It breathed slowly out, the air twisting from the noiseless voice, the scent of the breath like decay and stagnant bog water, and with a sound like the dying breaths of a repugnant fiend. It reached out its long paw and its cold touch pressed upon Judy; upon Judy's brow while she lied hunched and shivering in the darkness. His paw tightened about her and her vision was blurred by hot crimson — his claws biting into her skull, dragging scars deep and crooked.

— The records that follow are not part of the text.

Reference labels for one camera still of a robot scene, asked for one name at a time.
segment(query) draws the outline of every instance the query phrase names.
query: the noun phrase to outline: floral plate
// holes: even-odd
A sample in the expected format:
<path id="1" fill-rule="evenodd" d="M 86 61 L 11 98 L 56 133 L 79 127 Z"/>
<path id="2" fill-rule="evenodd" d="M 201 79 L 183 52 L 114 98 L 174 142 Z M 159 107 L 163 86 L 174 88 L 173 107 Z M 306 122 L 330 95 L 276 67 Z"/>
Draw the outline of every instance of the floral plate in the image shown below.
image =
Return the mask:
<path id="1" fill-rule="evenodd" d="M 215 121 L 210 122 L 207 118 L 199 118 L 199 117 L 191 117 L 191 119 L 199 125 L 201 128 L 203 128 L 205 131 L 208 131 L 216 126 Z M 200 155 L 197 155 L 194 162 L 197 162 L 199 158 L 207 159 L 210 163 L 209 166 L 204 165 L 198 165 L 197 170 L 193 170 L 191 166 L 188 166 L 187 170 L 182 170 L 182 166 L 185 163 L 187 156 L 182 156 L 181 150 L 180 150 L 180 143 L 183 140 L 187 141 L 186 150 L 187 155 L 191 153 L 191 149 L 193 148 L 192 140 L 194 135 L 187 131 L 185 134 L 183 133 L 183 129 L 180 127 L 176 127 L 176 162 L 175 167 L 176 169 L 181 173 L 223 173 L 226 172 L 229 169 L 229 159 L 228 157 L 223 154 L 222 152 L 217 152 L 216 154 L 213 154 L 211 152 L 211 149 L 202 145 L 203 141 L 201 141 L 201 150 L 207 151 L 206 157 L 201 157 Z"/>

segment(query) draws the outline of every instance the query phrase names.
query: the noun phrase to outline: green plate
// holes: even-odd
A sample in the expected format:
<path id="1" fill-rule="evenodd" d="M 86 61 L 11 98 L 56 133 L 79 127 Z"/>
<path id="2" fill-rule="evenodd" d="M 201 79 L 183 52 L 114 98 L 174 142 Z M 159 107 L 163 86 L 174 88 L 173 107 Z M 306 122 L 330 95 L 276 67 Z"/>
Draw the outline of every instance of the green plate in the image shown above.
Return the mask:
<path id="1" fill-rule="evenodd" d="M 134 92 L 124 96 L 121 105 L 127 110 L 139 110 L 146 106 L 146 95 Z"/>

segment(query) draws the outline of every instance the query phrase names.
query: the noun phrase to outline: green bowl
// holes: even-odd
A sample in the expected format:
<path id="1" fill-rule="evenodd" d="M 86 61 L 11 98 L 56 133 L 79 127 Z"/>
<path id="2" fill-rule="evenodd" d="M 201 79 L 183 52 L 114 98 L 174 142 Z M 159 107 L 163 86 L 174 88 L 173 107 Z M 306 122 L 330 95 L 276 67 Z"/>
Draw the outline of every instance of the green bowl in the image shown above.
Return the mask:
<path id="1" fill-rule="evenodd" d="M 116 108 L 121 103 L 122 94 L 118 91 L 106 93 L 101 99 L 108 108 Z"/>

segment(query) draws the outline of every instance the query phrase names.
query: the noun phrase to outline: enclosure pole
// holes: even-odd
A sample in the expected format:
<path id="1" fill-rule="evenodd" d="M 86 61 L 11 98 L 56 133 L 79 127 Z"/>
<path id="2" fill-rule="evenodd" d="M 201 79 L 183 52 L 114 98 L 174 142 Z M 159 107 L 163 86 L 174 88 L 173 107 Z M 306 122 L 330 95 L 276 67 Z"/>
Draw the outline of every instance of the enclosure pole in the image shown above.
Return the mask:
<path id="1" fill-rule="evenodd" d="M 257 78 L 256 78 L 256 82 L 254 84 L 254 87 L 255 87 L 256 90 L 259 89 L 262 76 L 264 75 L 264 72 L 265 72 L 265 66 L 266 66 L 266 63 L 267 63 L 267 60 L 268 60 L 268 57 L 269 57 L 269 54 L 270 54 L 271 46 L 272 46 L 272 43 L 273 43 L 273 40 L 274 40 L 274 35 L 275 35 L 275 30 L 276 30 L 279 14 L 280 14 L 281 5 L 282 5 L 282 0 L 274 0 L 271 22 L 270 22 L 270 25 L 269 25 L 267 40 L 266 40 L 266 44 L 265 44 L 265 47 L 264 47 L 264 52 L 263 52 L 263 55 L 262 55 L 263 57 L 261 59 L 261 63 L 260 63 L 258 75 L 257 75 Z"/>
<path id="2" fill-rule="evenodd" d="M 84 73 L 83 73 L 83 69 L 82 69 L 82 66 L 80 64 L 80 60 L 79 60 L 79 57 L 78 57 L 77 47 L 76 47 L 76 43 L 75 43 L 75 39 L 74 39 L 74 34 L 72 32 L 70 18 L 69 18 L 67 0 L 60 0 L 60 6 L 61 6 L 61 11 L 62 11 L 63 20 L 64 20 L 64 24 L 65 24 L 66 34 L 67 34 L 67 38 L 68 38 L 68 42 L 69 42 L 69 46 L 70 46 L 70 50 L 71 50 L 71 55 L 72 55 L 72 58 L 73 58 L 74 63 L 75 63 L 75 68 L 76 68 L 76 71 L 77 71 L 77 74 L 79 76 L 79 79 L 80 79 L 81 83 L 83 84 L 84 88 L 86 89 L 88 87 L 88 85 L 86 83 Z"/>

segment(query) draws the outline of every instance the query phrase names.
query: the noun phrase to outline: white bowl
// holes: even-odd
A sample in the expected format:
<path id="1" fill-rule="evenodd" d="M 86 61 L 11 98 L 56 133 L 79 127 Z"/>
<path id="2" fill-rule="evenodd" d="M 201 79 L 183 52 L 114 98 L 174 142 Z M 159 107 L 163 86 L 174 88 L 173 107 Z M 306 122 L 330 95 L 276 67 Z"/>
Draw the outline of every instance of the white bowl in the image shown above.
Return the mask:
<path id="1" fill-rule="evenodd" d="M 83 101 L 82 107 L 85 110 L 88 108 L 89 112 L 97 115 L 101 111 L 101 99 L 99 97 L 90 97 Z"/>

The wolf spoke out to her, his voice drawn and harsh, "Judy... Judy—"
"Judy!"
With a flinch, the rabbit's eyes seared open to the sync of the door. Wolfard's paw jerked back, while Judy's voice rose to a thin whisper of an outcry, her gaze locked with the wolf's eyes. "Get off her", shouted a familiar voice, a sensation of motion, a weight pushing harshly against Woflard's chest.
The blur of disordered motion ended with Bonnie grabbing Billy by his coat and tugging him away from the wolf. Wolfard's confusion darted between the three rabbits, whlist holding at his midsection where the buck's heavy push had sunk in. Flo waited and watch in stillness and in silence, her expression calm, but her eyes scurrying around just as the wolf's. Judy's head inclined slowly, and she looked about at the faces gathered around her.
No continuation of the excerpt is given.